▶ [What the task requires]: Write out the entries below exactly as they stand. Skip every image.

· · · ·

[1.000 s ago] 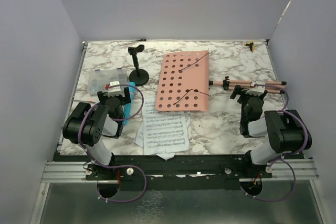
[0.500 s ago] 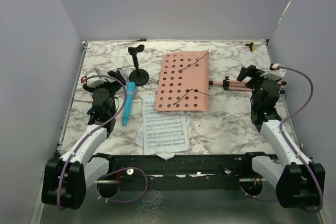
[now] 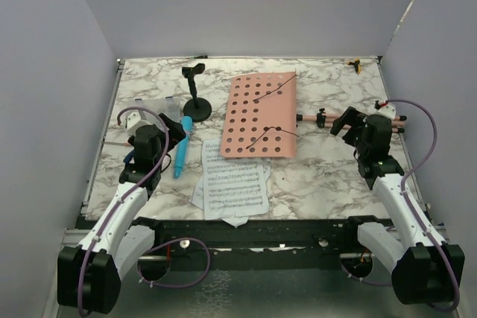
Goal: Set up the instrument practice props
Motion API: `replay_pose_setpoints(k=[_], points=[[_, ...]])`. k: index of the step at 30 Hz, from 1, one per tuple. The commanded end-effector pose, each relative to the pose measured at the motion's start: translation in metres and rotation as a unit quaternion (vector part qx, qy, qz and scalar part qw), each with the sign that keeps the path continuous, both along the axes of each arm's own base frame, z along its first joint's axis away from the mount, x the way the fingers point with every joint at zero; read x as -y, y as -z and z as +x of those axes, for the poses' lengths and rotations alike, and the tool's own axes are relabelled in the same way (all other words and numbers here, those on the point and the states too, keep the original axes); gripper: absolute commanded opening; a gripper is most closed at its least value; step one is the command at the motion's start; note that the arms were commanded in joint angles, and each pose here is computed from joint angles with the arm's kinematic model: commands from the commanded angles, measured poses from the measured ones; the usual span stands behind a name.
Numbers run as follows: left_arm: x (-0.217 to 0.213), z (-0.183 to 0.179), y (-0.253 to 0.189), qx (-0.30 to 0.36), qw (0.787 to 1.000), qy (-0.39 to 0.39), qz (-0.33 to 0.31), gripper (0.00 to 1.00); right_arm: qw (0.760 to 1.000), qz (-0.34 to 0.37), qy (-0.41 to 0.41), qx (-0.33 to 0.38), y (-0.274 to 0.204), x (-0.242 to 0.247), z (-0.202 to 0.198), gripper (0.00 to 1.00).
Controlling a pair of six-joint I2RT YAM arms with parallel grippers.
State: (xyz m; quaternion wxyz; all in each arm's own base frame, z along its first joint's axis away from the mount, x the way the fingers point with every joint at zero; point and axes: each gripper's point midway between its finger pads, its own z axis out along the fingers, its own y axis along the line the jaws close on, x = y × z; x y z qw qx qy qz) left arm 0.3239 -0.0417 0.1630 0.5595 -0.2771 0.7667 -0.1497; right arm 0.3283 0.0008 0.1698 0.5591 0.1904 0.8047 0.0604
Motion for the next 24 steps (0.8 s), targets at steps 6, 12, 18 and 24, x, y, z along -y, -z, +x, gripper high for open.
replay_pose_setpoints(k=[6, 12, 18, 24], points=[[0.028, -0.021, 0.020, -0.057, 0.995, 0.058, -0.064, 0.99, 0.991, 0.036, 0.108, -0.066, 0.024, 0.023, -0.020, 1.00], [0.057, -0.009, 0.020, -0.081, 0.985, 0.132, -0.081, 0.99, 0.986, 0.098, 0.120, -0.060, 0.032, 0.013, -0.024, 1.00], [0.093, 0.004, 0.005, -0.038, 0.972, 0.213, -0.090, 0.99, 0.988, 0.091, 0.108, -0.063, 0.029, 0.011, -0.024, 1.00], [0.148, -0.008, 0.007, -0.028, 0.946, 0.297, -0.127, 0.99, 0.992, 0.090, 0.062, -0.060, 0.028, -0.001, -0.021, 1.00]])
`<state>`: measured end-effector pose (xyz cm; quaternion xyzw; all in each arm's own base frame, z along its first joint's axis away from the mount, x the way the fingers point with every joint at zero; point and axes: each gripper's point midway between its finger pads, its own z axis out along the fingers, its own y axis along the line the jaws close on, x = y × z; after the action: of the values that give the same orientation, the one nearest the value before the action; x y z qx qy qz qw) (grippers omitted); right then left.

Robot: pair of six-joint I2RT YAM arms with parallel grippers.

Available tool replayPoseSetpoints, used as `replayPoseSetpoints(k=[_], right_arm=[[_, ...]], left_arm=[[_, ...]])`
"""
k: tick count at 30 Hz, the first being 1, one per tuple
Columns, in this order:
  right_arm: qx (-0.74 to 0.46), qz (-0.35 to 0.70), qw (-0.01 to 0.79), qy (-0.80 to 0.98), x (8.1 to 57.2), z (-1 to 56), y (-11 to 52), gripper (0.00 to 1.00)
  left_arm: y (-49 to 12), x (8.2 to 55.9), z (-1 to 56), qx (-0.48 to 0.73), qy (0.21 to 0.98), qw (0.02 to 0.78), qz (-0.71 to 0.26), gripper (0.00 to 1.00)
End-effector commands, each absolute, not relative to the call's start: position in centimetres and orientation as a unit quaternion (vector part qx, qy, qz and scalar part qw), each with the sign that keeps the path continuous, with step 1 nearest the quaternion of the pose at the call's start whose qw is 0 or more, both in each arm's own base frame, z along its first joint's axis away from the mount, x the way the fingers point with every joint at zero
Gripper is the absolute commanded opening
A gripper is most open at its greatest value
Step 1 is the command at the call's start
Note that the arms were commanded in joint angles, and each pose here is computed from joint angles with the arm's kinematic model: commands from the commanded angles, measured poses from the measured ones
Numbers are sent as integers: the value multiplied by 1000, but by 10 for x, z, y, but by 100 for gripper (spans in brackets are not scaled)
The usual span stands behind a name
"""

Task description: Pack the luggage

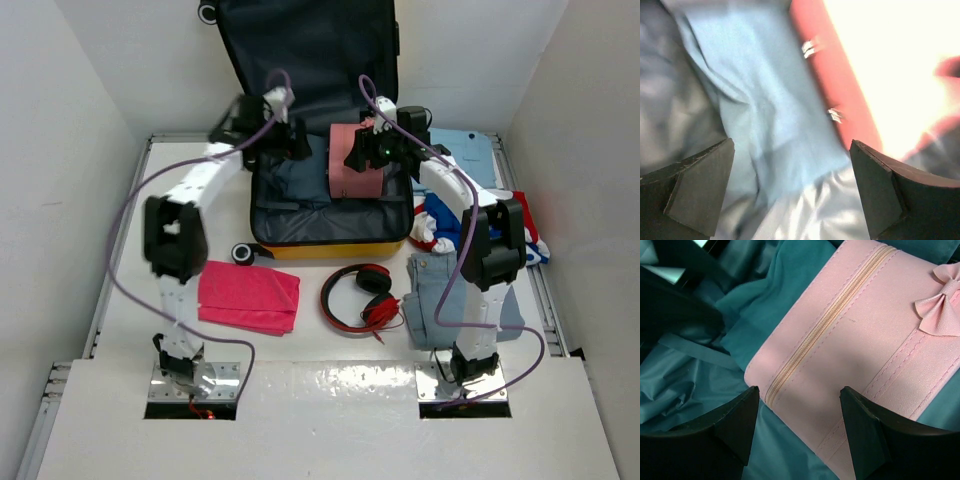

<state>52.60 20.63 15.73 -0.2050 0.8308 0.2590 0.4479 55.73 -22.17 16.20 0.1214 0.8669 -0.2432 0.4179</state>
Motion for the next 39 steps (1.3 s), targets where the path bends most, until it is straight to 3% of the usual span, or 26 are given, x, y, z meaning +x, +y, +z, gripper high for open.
replayPoseSetpoints(k=[1, 3, 8, 12, 15, 18, 20, 21, 25, 28, 29, 32, 36, 39], right_arm=[[-180, 208, 368, 888, 499, 100, 178, 66], [-176, 205, 370, 889, 499, 101, 176, 66], [-181, 200, 370, 889, 498, 100, 177, 67], [-189, 202, 370, 887, 498, 104, 181, 74], [-191, 206, 373, 884, 498, 109, 182, 75], [-194, 208, 371, 884, 500, 116, 185, 76], [-196, 210, 375, 881, 501, 125, 187, 76], [-197, 211, 374, 881, 502, 125, 187, 76], [-193, 218, 380, 878, 501, 138, 189, 76], [-190, 229, 386, 873, 498, 151, 192, 76], [-191, 229, 389, 872, 496, 158, 192, 76], [-190, 241, 388, 869, 488, 167, 195, 76], [-190, 247, 387, 868, 480, 178, 195, 76], [-192, 246, 390, 867, 476, 187, 191, 76]], left_arm=[[-182, 522, 337, 211, 758, 575, -224, 100], [-155, 494, 375, 228, 737, 612, -174, 100], [-109, 413, 302, 325, 779, 527, -101, 100], [-79, 350, 242, 501, 720, 481, -10, 100], [-82, 301, 197, 587, 686, 427, -49, 90], [-93, 263, 162, 687, 612, 385, -76, 82], [-96, 244, 141, 787, 508, 345, -56, 79], [-93, 237, 137, 788, 515, 332, -64, 79], [-82, 213, 118, 918, 295, 257, -62, 77], [-69, 215, 110, 946, 236, 210, -74, 78], [-70, 217, 109, 964, 163, 200, -60, 80], [-60, 222, 94, 985, 54, 153, -56, 83], [-70, 233, 81, 988, -58, 137, -47, 89], [-92, 245, 73, 983, -101, 149, -25, 92]])
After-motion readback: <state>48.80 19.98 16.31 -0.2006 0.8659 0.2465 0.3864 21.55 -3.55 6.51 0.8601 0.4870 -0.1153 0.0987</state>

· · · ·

▶ [Written response]:
[1.000 s ago] 
[0.500 s ago] 
[now] 
Goal: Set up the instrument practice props
Motion API: `replay_pose_setpoints(k=[_], points=[[_, ...]])`. k: index of the step at 30 Hz, from 1, one per tuple. The commanded end-effector pose, each relative to the pose measured at the motion's start: translation in metres and rotation as a unit quaternion (vector part qx, qy, qz and scalar part qw), each with the sign that keeps the path continuous, both along the axes of each arm's own base frame, z along its first joint's axis away from the mount, x the way the fingers point with every joint at zero; read x as -y, y as -z and z as +x of those axes, for the poses' lengths and rotations alike, and the tool's own axes are relabelled in the same way (all other words and numbers here, those on the point and the states too, keep the original axes); gripper: absolute commanded opening; a gripper is most closed at its least value; step one is the command at the motion's start; note that the arms were commanded in joint angles, and each pose here is computed from joint angles with the arm's kinematic model: commands from the commanded angles, measured poses from the measured ones; the usual span stands behind a name.
Numbers run as follows: left_arm: x (-0.217 to 0.213), z (-0.183 to 0.179), y (-0.253 to 0.189), qx (-0.30 to 0.36), qw (0.787 to 1.000), qy (-0.39 to 0.39), qz (-0.33 to 0.31), gripper (0.00 to 1.00); right_arm: qw (0.760 to 1.000), qz (-0.34 to 0.37), qy (-0.41 to 0.41), qx (-0.33 to 0.38), y (-0.274 to 0.204), x (-0.242 to 0.247), z (-0.202 to 0.198), gripper (0.00 to 1.00).
Controlling a pair of six-joint I2RT YAM arms with parallel grippers.
State: (xyz m; quaternion wxyz; all in each arm's own base frame, z along its first joint's axis away from the mount, x the way the fingers point with every joint at zero; point and axes: each gripper's point midway between its finger pads, its own z axis out along the fingers, its own y axis along the line the jaws close on, x = y × z; x y z qw qx qy qz) left arm 0.3239 -0.0417 0.1630 0.5595 -0.2771 0.7667 -0.1497; right arm 0.3283 0.0008 0.1698 0.5591 0.1904 0.8047 0.0604
Motion for the next 24 steps (0.8 s), targets at steps 6, 12, 18 and 24, x, y, z along -y, -z, +x, gripper high for open.
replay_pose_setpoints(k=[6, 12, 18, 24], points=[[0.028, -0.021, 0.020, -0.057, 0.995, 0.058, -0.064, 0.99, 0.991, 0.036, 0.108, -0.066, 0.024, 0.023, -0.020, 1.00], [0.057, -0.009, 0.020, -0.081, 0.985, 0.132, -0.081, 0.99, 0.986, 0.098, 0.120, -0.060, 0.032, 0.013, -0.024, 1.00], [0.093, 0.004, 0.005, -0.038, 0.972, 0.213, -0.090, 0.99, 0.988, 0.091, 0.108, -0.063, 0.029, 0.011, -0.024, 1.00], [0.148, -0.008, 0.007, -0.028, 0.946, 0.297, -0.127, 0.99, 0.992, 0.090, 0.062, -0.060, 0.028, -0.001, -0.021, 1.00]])
`<state>`: measured end-effector pose (xyz cm; quaternion xyzw; all in each arm's own base frame, z along its first joint's axis away from the mount, x the way the fingers point with every joint at zero; point and axes: each gripper's point midway between its finger pads, its own z axis out along the fingers, its own y axis along the line the jaws close on, x = y × z; after the action: of the values that give the same orientation, the one nearest the value before the action; x y z qx qy qz qw) (grippers omitted); right then left.

Robot: pair of six-joint I2RT YAM arms with parallel grippers.

Available tool replayPoseSetpoints, used as `replayPoseSetpoints(k=[_], right_arm=[[_, ...]], left_arm=[[_, ...]])`
"""
k: tick count at 30 Hz, the first being 1, one per tuple
Columns, in this order:
  right_arm: qx (-0.74 to 0.46), qz (-0.35 to 0.70), qw (-0.01 to 0.79), qy (-0.80 to 0.98), x (8.1 to 57.2), z (-1 to 56), y (-11 to 52), gripper (0.00 to 1.00)
  left_arm: y (-49 to 12), x (8.2 to 55.9), z (-1 to 56), qx (-0.48 to 0.73), qy (0.21 to 0.98), qw (0.02 to 0.78), qz (-0.71 to 0.26), gripper (0.00 to 1.00)
End-effector commands, each absolute, not relative to the call's start: position in centimetres and orientation as a unit quaternion (vector part qx, qy, qz and scalar part qw), each with the sign that keeps the path continuous, with step 1 nearest the quaternion of the pose at the call's start whose qw is 0 or more, both in each arm's own base frame, z along its first joint's axis away from the mount, x the way the fingers point with every joint at zero
Gripper is the absolute commanded opening
A gripper is most open at its greatest value
Step 1 is the command at the call's start
Note that the arms were commanded in joint angles, and each pose here is computed from joint angles with the arm's kinematic model: commands from the commanded angles, measured poses from the measured ones
Numbers are sent as integers: the value multiplied by 1000, but by 10 for x, z, y, but by 100 for gripper (spans in brackets are not scaled)
The usual span stands behind a name
"""

Task description: Pack the luggage


<state>52.60 20.63 15.73 -0.2050 0.8308 0.2590 0.4479 55.73 -22.17 16.20 0.1214 0.8669 -0.2432 0.4179</state>
Motion for the next 39 steps (1.3 s), targets where the path bends most, until it is straight to 3% of the usual span, or 26 are given, x, y, z meaning +x, +y, +z, gripper high for open.
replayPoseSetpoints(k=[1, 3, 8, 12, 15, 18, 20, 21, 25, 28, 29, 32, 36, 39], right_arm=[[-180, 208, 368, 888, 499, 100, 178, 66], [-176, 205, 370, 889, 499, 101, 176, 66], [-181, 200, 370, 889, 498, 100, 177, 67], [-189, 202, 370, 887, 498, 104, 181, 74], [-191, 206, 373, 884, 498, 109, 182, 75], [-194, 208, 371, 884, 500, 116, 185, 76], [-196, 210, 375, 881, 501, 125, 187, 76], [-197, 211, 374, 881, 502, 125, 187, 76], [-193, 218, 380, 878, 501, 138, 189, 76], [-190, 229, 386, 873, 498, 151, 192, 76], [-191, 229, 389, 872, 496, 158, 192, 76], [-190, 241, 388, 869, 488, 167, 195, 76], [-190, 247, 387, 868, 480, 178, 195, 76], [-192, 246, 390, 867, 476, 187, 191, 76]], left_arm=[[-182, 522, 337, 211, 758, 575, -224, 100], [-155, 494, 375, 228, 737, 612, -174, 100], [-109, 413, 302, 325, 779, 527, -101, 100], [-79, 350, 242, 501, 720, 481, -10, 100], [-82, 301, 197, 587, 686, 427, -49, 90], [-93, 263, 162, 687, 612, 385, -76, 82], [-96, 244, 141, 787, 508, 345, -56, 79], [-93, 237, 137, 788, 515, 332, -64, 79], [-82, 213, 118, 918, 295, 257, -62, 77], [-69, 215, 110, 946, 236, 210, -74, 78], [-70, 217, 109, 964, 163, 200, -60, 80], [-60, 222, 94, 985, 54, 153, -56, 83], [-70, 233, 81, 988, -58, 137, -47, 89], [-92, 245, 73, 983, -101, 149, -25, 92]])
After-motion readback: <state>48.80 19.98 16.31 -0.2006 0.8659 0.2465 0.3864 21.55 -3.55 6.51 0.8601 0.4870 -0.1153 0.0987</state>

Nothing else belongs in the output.